The wedding is one of the only rituals or events that many cultures of the world consistently have in common. Weddings are found in almost every society. A wedding can feed consumer appetites and the industry that supports it. Costs for the average Nigerian wedding can range from 250,000 to 500,530 or more (“Cost of Weddings” 1990s). The costs of other tribes in Nigerian wedding ceremonies vary low or high cost even up to millions (Das 2005). Despite this large range the Nigerian wedding industry averages only $11billion annually while its American counterpart is a whopping $50 billion each year (“Cost of Weddings” 2006, Das 2005). Remarriages constitute 30% of the American wedding industry (Ingram 1999) while in Nigeria, remarriage is relatively uncommon.

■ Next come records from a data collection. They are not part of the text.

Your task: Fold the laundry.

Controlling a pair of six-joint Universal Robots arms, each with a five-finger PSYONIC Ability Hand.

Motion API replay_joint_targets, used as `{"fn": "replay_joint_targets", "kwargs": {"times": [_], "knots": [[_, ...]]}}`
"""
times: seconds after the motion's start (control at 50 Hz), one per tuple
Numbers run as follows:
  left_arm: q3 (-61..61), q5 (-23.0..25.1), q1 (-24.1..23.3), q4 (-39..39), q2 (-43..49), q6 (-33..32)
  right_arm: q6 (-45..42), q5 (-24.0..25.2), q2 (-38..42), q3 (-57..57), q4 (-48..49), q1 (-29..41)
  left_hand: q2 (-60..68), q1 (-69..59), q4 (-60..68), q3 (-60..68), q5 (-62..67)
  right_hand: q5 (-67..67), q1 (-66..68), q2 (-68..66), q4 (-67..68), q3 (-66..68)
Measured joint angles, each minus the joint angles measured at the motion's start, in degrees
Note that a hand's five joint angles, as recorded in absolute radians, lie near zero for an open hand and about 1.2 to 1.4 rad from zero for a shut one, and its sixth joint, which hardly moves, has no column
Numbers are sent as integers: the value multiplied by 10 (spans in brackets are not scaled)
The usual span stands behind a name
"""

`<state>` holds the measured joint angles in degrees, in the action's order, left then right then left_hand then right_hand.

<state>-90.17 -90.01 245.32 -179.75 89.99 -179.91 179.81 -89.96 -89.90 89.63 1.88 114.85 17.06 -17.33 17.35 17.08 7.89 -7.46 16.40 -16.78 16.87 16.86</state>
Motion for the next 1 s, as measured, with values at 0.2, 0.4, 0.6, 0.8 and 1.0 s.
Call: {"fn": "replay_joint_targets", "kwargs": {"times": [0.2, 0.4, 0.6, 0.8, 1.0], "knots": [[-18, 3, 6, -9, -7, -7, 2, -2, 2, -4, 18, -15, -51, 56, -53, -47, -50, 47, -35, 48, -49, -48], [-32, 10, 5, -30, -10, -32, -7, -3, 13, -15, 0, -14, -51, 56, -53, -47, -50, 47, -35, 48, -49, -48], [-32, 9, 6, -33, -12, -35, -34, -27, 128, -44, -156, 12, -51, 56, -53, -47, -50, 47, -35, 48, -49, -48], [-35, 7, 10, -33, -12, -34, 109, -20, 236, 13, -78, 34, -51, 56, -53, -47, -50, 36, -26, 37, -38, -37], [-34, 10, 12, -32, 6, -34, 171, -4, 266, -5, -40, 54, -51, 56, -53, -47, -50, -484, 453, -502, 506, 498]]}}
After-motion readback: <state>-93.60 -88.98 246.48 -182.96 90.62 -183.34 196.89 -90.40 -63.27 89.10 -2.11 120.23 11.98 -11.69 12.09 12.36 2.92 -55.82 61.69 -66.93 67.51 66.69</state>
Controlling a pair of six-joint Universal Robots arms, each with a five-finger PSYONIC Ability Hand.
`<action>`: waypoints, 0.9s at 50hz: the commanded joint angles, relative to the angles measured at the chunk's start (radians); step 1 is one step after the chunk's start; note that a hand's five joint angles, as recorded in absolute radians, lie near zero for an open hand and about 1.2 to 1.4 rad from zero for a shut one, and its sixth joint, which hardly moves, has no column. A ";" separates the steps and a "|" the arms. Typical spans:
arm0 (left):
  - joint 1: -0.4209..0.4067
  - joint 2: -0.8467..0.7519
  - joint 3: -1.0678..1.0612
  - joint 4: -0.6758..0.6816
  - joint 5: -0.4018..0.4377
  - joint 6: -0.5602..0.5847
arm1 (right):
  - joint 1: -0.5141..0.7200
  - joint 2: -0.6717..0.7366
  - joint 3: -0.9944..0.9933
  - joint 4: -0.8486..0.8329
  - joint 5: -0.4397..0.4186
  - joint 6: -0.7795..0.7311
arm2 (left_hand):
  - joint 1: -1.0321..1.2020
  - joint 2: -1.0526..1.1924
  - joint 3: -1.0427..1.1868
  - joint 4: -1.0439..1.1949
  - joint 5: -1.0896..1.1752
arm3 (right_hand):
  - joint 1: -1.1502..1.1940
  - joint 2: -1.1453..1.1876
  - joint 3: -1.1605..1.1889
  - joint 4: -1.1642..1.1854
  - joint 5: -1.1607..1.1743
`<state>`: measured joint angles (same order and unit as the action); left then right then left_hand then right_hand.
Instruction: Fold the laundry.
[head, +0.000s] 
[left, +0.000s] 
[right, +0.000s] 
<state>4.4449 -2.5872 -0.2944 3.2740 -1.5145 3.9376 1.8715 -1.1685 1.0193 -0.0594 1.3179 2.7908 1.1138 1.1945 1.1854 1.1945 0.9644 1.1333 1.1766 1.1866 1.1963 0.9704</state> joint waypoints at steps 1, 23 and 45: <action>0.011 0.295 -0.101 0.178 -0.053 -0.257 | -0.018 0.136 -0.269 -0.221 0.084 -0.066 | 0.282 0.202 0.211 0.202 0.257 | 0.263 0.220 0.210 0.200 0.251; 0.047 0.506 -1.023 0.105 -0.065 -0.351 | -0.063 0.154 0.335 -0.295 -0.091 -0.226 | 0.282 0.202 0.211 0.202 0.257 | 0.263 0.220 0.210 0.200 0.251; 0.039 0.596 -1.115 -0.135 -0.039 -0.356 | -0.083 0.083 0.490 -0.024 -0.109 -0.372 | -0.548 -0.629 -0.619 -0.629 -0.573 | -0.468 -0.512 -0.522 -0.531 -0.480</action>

Given the amount of money spent on this cultural ceremony, it is reasonable to assert that it carries a great deal of personal, cultural, and social significance. I’m going to contrast and compare Nigerian and American weddings through an examination of film.
This study is similar to Best’s (2000) study of American proms, another related cultural tradition. Specifically I will examine portrayals of wedding ceremonies as presented by both Hollywood and Bollywood films.
I will be analyzing the components of the wedding ritual as well as analyzing the material and cultural interpretations of marriage ceremonies a sociological analysis. Perspectives vary by differing roles; there are commonalities and differences in values. I hope to elucidate what this event means for those anticipating and engaging in the wedding ceremony.
It is important to look at these rituals as they pertain to the popular culture in the United States as well as in Nigerian. While wedding ceremonies in the U.S. can vary dramatically, this study will be restricted to the ideal “white wedding”. Therefore, I will also limit my examination to Christian practices and ceremonial components that were popularized prior to the 19th century and have continued to the present day, particularly within the white middle class. The Nigerian wedding ceremony will be analyzed using the Vedic ceremony (i.e., those rituals most commonly associated with the Christians or Muslim practices) commonly found in the higher caste systems.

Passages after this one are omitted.